Maka di sinilah Bara sekarang, baru saja mengikrarkan sumpah pernikahan. Memasangkan cincin nikah untuk suaminya dan lalu menandatangani berkas-berkas dokumen pengesahan pernikahannya.

Sejak pagi, ehm ralat, sejak tiba di Australia dua hari yang lalu, Bara tidak melihat raut kebahagiaan dari suaminya. Padahal Bara melihat dengan jelas bagaimana wajah suaminya begitu lucu saat tertawa, saat bicara di hari wisudanya. Bahkan Bara bisa melihat bagaimana pipi suaminya memerah ketika Bara memberikan buket mawar dan mengucapkan happy graduation.

Ada rasa bersalah karena Bara merenggut kebahagiaan lelaki itu. Tapi apa bisa dikata? Bara pun terpaksa, jika boleh memilih Bara ingin menikahi Niko. Bara cinta sama Niko, walau akhirnya Niko berpaling dan memilih lelaki lain yang dianggap lebih tegas mau melamar dan mempersunting Niko.

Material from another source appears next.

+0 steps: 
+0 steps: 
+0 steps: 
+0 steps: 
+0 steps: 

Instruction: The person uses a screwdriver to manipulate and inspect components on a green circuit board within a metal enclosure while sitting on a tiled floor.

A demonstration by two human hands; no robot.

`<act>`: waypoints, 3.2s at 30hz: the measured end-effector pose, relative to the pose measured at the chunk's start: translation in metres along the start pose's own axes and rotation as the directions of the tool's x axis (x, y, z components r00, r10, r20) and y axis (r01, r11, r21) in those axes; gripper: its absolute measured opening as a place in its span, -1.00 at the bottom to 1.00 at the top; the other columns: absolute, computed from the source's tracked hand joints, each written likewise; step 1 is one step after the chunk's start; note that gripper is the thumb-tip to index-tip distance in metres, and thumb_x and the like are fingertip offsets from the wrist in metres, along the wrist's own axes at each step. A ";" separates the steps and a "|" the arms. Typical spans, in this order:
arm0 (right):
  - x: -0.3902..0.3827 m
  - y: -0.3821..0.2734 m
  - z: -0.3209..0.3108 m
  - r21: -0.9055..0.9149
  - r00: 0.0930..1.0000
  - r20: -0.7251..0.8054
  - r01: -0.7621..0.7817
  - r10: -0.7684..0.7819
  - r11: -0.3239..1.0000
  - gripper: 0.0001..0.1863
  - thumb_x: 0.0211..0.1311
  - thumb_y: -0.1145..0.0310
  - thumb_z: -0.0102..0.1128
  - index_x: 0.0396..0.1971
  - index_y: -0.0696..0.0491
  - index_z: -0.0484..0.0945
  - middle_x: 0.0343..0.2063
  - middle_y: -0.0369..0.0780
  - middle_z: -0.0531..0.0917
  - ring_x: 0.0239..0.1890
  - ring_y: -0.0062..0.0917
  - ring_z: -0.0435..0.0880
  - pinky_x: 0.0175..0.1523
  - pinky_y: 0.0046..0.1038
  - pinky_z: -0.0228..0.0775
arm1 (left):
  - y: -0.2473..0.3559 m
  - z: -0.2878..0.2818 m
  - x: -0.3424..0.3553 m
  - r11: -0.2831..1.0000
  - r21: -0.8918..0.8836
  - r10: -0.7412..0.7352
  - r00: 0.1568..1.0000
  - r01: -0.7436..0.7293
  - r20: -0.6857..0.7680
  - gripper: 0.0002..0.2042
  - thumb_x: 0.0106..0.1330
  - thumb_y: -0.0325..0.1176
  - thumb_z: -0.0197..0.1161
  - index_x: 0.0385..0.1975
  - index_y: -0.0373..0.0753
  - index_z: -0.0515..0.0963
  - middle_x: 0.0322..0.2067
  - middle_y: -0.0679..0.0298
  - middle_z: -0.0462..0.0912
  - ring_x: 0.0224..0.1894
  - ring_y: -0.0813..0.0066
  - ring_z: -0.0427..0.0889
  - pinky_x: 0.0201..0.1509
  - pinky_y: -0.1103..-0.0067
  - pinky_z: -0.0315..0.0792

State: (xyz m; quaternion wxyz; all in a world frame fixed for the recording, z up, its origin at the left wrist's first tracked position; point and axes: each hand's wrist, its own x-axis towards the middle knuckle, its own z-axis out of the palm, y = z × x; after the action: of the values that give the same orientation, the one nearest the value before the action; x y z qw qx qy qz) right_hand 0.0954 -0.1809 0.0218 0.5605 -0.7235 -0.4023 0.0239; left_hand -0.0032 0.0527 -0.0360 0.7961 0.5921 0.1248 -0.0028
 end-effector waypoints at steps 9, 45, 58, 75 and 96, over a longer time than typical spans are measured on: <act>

Bara bukan tidak mau menikahi Niko saat itu, seharusnya Niko sabar sedikit, toh Bara sedang berjuang untuk coming out dan menikahinya. Tapi takdir berkata lain, Nikolas memilih pergi dengan Charles, lelaki asal Inggris yang dikenali melalui dating app.

"Senyum dong." Bara melirik lelaki yang menghampiri suaminya, memberikan ucapan selamat. Disuruh senyum, Rega malah meneteskan air mata. Membuat lelaki yang merangkul suaminya itu malah memeluk.

Cemburu? Sepertinya tidak, toh sejak awal Bara melihat teman dekat Rega itu sudah punya pasangan. Lelaki berkacamata yang sejak tadi dengan sabar mengikuti dia.

"Kemarin, kan gue ngerepotin Lo terus. Sekarang giliran gue yang Lo repotin. Ingat Ga. Pernikahan bukan akhir dari segalanya, Lo justru hebat, lebih hebat dari gue yang belum siap untuk melanjutkan hubungan ke jenjang ini. Jangan nangis, Lo harus bahagia. Gue sama Kastara siap jadi sandaran Lo."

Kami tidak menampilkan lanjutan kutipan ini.